O. tetraspis tetraspis, found in western Africa.

O. tetraspis osborni, found in Congo (formerly Zaire). This species was formerly known as Osteoblepharon osborni.

Family ALLIGATORIDAE

Genus ALLIGATOR

Alligators differ from crocodiles principally in having wider and shorter heads, with more obtuse snouts; in having the fourth, enlarged tooth of the under jaw received, not into an external notch, but into a pit formed for it within the upper one; in lacking a jagged fringe which appears on the hind legs and feet of the crocodile; in having the toes of the hind feet webbed not more than half way to the tips; and an intolerance to salinity, alligators strongly preferring fresh water, while crocodiles can tolerate salt water due to specialized glands for filtering out salt. In general, crocodiles tend to be more dangerous to humans than alligators.

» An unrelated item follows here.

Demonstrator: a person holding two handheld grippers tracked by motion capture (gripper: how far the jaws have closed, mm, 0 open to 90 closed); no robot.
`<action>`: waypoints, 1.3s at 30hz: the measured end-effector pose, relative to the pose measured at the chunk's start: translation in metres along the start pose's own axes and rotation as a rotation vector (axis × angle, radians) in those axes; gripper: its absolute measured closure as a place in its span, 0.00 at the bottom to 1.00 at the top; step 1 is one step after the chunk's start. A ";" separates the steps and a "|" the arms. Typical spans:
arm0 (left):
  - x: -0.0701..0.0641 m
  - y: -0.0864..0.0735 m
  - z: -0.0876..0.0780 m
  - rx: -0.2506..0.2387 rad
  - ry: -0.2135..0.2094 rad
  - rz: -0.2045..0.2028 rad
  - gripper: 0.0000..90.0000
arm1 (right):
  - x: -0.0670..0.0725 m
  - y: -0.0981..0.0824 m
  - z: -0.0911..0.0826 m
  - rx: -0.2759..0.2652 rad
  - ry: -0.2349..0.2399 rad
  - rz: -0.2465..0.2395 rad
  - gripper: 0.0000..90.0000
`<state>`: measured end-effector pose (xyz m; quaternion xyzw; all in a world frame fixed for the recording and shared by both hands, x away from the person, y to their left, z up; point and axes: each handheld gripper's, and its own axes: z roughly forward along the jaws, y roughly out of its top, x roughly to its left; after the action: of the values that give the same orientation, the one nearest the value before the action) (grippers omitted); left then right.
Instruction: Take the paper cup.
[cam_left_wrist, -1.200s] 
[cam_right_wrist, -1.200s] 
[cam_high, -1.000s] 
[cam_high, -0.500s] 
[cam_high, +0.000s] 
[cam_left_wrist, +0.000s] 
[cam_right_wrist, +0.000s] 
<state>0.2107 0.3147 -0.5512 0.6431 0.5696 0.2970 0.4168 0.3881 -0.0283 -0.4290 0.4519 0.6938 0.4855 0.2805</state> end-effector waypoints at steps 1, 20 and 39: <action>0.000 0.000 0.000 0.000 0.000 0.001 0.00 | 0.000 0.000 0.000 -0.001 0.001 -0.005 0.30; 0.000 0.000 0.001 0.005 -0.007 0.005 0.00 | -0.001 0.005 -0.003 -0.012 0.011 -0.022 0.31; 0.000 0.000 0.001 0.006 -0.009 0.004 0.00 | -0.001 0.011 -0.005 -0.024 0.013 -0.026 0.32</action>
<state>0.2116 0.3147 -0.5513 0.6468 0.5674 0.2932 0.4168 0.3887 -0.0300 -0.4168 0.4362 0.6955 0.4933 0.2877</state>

Chinese Alligator(Alligator sinensis)

It is smaller, about 5 ft long. Found along the lower Yangtze River in the provinces of Jiangsu, Zhejiang, and Anhui. Unlike the American Alligator, the Chinese Alligator is fully armored; even the belly is armored, which is a feature of only a few crocodilians.

American Alligator(Alligator mississippiensis)

The American alligator is a large, semi-aquatic, armoured reptile that is related to crocodiles. Their body alone ranges from 6 – 14 feet long. Almost black in colour, the it has prominent eyes and nostrils with coarse scales over the entire body. It has a large, long head with visible upper teeth along the edge of the jaws. Its front feet have 5 toes, while rear feet have 4 toes that are webbed. American alligators are found from the southern Virginia-North Carolina border, along the Atlantic coast to Florida and along the Gulf of Mexico as far west as the Rio Grande in Texas.